Your goal -> Take every line from the records below that includes the word "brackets".

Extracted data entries
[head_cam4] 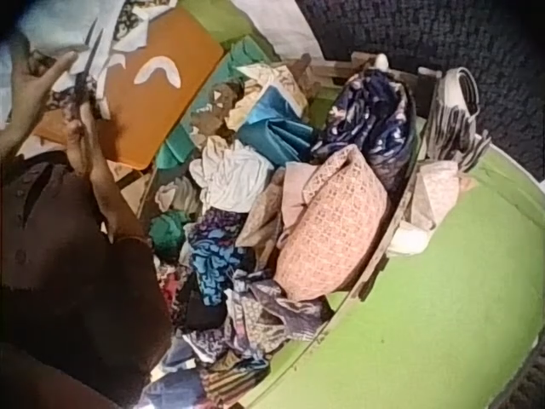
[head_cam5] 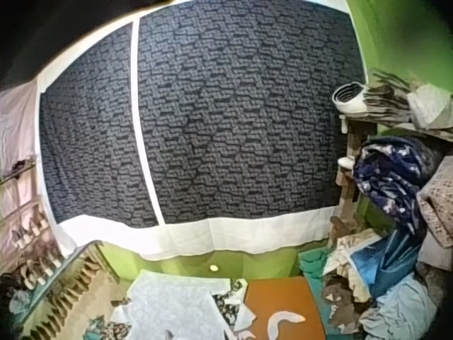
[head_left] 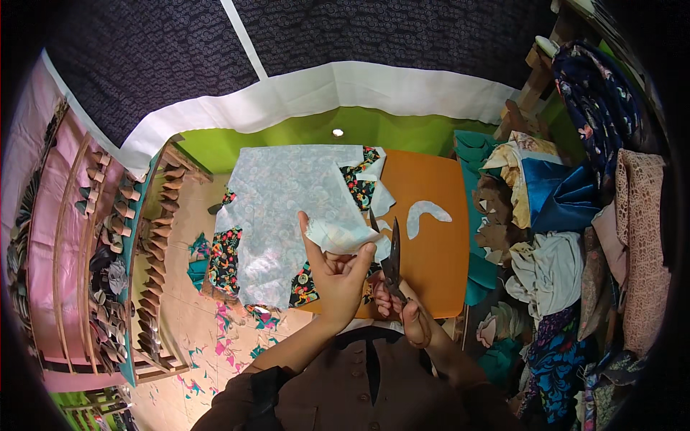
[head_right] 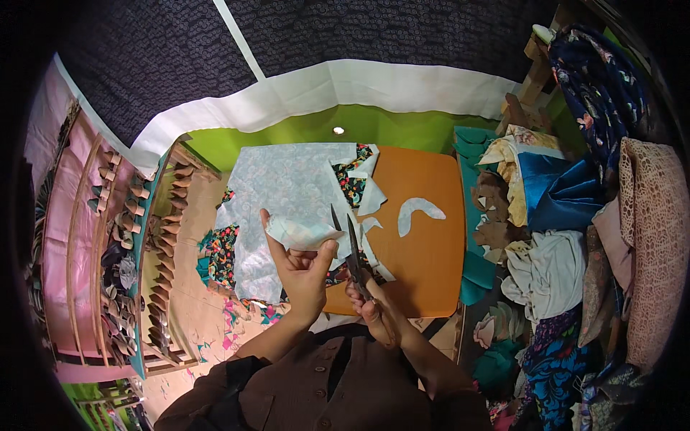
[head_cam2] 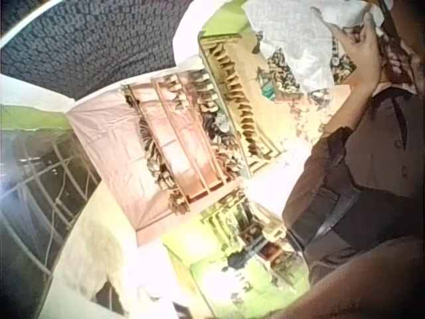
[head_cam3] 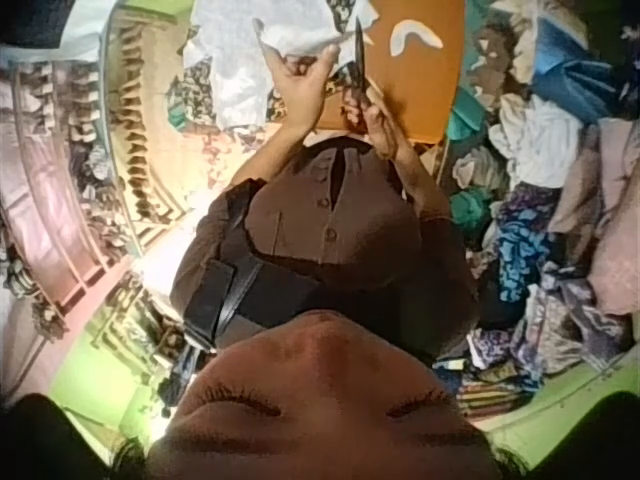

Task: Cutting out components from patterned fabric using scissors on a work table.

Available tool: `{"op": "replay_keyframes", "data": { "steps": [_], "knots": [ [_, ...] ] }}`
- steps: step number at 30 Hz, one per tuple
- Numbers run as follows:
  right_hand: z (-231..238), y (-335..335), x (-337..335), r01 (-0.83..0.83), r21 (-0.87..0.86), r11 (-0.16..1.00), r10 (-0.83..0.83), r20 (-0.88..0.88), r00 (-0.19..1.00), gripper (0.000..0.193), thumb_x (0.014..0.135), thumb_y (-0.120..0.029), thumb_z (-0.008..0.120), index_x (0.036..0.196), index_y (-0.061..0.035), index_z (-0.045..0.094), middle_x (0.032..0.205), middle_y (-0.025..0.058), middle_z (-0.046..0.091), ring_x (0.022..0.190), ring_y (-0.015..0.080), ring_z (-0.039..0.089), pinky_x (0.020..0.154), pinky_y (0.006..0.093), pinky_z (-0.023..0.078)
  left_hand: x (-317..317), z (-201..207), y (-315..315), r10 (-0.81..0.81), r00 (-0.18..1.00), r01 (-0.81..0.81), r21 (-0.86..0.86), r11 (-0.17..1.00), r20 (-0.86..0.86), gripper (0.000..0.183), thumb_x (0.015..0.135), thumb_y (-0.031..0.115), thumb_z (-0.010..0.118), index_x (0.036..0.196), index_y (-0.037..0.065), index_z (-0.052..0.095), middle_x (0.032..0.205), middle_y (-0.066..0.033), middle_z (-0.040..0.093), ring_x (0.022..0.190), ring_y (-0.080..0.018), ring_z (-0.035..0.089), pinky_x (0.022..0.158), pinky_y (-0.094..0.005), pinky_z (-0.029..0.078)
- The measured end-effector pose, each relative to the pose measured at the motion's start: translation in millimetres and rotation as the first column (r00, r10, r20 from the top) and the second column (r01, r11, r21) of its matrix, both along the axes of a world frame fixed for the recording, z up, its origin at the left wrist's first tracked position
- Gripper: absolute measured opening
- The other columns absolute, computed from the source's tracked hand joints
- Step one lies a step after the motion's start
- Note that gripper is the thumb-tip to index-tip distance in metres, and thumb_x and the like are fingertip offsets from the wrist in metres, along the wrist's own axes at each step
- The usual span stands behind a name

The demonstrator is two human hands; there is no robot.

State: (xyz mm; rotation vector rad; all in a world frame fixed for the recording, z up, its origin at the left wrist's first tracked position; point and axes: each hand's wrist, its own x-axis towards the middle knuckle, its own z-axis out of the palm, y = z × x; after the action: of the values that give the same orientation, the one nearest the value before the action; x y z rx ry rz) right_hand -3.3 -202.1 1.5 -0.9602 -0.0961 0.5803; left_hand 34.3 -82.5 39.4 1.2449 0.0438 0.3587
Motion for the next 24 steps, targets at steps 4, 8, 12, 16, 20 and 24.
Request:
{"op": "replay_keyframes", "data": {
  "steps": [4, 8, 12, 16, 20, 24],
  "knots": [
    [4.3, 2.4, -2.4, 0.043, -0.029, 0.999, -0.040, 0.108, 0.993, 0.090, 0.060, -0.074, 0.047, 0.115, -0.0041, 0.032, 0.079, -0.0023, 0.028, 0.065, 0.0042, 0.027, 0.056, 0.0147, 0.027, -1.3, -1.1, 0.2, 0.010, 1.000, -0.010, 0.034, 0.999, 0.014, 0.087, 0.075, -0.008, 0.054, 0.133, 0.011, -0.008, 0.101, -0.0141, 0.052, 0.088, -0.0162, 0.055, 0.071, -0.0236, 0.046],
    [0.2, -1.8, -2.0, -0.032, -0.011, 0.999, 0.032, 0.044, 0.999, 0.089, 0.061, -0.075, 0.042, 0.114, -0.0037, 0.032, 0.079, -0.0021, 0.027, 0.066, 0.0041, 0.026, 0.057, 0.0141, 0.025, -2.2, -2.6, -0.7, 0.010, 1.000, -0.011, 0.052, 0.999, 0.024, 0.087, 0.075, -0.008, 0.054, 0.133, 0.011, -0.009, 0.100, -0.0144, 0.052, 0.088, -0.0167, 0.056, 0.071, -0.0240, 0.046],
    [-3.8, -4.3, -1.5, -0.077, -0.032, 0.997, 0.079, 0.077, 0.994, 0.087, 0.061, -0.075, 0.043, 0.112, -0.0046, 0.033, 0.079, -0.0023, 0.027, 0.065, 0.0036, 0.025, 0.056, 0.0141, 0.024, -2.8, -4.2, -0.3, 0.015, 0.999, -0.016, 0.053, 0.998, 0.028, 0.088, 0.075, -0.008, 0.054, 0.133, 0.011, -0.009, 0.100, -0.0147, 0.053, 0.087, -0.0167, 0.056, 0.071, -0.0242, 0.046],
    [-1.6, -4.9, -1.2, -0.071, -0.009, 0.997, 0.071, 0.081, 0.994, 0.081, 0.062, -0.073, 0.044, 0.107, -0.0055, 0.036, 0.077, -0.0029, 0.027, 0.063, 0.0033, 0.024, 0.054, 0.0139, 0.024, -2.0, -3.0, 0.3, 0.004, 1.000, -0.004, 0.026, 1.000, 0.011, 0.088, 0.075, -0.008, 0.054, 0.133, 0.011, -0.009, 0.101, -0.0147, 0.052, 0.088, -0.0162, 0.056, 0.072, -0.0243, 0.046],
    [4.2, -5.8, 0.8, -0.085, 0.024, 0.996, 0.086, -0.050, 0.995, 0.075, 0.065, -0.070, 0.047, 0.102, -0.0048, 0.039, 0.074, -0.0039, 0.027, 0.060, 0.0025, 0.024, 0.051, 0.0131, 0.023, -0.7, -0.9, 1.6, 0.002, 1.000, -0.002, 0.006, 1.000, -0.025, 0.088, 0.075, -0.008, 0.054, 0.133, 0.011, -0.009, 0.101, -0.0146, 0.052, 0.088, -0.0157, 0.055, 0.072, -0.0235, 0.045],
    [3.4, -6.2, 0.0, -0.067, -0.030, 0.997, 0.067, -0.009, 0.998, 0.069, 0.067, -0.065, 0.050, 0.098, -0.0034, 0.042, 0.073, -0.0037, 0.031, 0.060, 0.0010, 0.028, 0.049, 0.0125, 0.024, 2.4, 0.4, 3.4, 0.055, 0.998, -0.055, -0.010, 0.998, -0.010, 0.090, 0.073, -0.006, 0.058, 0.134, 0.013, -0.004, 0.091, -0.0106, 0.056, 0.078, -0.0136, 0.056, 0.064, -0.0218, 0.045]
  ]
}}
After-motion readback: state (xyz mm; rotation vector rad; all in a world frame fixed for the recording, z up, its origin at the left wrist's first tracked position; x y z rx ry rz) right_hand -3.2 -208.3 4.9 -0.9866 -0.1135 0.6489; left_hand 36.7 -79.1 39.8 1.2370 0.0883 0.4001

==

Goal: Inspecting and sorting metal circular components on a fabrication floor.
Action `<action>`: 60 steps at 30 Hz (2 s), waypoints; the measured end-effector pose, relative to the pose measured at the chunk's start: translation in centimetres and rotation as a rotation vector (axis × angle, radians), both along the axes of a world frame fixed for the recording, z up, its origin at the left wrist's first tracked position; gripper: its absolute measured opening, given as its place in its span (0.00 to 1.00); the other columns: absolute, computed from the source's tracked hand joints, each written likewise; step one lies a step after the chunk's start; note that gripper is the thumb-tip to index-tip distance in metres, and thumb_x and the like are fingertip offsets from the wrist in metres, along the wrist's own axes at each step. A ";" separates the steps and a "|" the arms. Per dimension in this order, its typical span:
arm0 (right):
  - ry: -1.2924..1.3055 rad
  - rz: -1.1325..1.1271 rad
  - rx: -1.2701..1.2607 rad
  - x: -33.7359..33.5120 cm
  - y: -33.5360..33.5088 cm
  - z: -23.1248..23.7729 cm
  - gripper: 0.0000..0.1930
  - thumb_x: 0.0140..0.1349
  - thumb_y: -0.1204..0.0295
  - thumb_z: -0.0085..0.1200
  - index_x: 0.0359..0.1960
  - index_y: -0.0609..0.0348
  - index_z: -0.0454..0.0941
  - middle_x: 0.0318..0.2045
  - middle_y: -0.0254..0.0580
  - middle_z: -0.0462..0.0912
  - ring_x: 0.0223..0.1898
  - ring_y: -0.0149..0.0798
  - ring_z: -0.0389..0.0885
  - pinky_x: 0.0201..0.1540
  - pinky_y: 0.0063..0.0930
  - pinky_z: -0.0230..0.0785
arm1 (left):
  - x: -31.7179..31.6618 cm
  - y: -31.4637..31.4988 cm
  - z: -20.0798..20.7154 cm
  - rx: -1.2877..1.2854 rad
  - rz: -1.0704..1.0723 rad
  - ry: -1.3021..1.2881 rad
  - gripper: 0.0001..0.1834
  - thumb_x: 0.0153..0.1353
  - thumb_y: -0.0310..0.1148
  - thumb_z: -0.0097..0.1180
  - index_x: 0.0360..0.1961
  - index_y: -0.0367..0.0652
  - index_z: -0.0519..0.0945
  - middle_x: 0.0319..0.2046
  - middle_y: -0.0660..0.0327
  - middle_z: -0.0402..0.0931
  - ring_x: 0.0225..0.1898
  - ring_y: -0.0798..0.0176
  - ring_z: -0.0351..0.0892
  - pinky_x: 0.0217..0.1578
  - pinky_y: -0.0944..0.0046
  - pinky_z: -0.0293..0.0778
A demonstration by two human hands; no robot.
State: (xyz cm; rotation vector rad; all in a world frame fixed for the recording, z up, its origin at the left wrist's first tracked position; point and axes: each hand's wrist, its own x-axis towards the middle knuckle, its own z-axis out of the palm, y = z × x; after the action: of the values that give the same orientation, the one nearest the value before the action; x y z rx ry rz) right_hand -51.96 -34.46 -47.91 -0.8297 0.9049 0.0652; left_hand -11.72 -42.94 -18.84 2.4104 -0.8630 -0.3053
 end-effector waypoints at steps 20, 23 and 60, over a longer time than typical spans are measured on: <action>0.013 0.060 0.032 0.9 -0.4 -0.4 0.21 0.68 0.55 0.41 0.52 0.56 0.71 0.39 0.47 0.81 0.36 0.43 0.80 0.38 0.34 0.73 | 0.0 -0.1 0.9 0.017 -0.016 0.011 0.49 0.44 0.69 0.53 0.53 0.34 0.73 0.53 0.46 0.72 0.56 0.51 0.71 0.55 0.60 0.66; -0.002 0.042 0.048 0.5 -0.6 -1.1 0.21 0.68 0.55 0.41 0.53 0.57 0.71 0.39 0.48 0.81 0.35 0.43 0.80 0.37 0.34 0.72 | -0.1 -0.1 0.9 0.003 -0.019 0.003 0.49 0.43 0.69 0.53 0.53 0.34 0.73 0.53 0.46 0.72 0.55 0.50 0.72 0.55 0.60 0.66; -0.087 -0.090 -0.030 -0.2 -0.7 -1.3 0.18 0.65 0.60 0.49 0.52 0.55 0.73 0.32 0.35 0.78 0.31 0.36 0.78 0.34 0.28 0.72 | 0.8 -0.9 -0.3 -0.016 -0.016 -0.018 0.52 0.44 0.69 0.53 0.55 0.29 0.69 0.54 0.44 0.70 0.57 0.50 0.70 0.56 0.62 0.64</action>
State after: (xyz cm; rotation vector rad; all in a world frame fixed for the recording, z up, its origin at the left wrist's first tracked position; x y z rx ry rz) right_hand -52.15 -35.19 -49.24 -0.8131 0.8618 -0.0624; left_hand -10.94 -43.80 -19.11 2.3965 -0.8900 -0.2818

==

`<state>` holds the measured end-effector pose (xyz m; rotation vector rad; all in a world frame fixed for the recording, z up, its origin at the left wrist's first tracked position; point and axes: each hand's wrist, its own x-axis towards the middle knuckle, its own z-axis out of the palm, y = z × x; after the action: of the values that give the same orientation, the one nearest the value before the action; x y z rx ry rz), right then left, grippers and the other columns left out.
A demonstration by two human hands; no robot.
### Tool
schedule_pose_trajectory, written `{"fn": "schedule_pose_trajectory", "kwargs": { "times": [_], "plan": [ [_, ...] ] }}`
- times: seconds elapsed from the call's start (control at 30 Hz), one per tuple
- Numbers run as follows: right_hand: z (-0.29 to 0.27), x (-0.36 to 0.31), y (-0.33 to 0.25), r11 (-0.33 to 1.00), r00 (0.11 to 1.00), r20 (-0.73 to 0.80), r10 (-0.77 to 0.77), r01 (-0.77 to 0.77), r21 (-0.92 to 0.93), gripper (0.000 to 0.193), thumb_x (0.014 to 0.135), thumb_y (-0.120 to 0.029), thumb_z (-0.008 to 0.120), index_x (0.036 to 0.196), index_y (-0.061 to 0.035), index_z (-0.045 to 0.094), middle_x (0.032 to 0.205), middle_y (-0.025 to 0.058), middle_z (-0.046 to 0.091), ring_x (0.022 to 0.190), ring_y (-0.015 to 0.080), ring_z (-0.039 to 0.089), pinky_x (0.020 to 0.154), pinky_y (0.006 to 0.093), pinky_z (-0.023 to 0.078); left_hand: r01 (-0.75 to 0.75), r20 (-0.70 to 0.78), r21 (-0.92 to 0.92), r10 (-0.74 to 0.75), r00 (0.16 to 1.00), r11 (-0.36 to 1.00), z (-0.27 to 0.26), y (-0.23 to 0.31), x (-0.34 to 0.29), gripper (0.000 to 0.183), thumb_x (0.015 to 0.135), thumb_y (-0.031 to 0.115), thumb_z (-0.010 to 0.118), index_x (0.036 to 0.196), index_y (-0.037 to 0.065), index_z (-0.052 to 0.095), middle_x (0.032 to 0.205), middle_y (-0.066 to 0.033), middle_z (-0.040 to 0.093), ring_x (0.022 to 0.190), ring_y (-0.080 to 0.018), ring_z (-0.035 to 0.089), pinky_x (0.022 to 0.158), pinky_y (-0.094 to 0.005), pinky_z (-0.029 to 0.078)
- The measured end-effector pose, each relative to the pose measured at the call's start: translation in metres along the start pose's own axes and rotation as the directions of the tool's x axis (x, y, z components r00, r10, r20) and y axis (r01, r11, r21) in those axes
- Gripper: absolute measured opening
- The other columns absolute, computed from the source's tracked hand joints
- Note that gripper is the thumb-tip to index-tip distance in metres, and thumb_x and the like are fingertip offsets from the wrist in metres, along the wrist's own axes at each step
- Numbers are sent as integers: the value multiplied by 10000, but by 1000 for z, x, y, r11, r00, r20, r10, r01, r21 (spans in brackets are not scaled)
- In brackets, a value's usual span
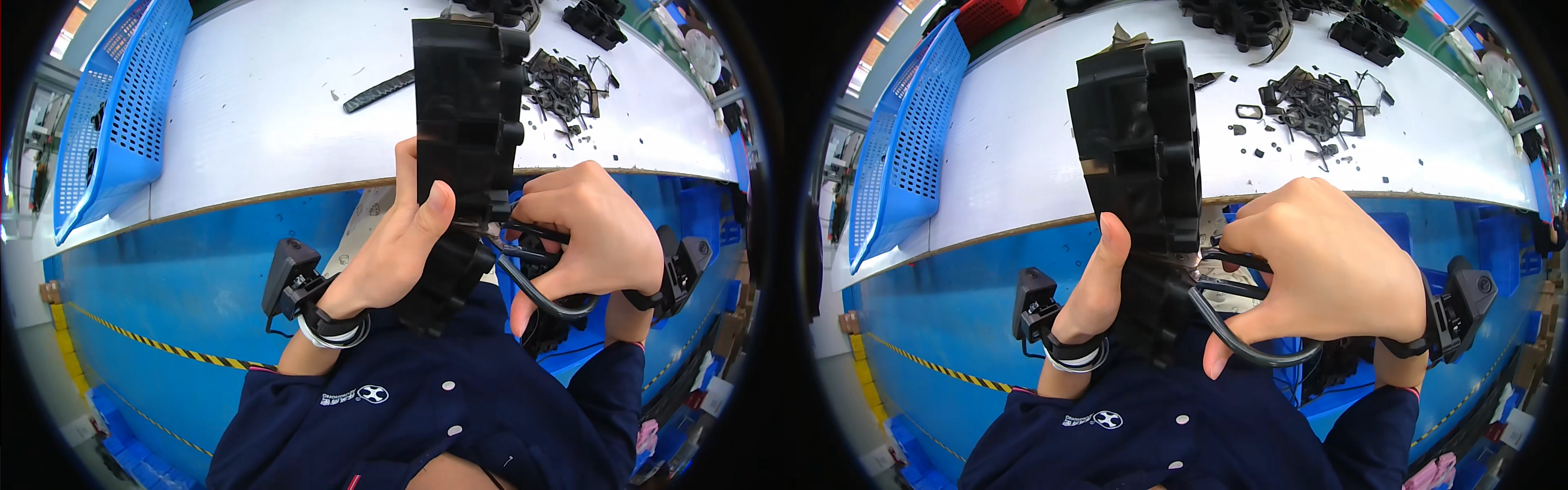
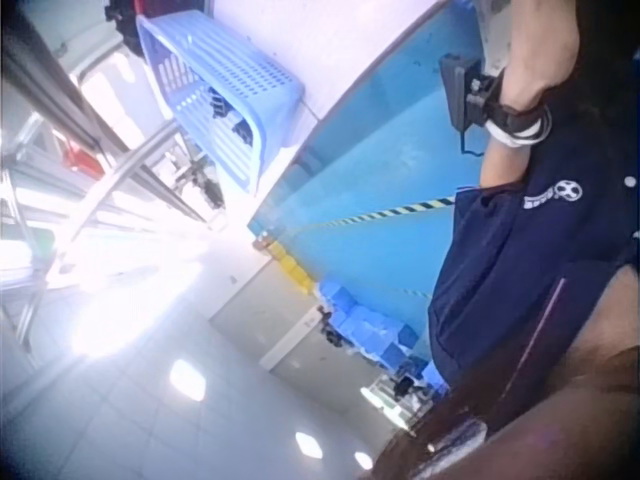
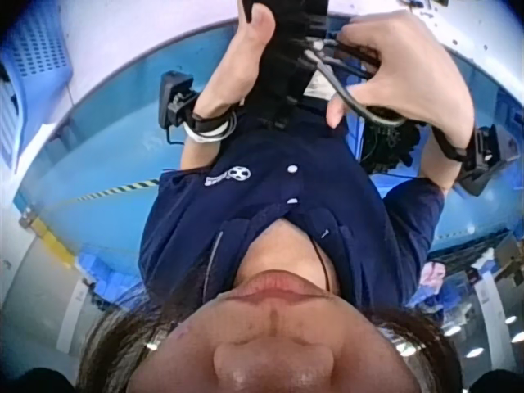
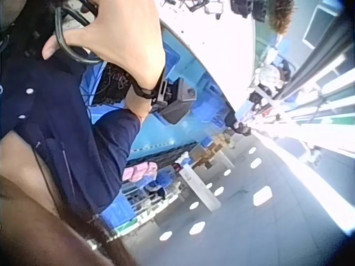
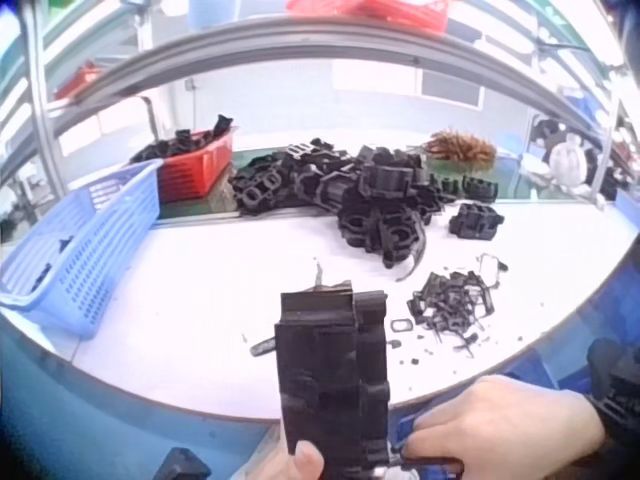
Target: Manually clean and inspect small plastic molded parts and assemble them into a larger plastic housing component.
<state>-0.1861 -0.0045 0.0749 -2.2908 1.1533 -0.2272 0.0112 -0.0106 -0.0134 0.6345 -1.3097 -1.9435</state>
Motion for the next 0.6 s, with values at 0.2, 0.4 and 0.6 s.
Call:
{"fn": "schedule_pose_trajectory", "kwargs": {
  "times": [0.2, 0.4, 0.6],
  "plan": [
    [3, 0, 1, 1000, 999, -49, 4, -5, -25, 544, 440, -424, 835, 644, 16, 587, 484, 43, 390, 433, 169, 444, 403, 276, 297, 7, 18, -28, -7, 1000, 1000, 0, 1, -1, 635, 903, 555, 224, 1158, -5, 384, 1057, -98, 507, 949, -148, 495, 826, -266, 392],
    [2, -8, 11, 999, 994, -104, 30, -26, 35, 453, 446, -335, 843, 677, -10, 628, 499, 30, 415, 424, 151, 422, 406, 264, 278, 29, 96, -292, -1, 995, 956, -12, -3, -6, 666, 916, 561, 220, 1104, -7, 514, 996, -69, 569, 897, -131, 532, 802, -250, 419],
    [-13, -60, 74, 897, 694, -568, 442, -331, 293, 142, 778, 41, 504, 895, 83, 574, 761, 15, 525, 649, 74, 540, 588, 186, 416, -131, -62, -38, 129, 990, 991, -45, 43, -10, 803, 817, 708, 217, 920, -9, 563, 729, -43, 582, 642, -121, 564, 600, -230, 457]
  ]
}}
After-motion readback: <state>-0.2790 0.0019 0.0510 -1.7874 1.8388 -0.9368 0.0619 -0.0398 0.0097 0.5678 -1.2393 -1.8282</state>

Task solution ->
- Numbers are sent as integers: the value multiplied by 10000, but by 1000 for z, x, y, r11, r00, r20, r10, r01, r21 (spans in brackets are not scaled)
- In brackets, a value's usual span

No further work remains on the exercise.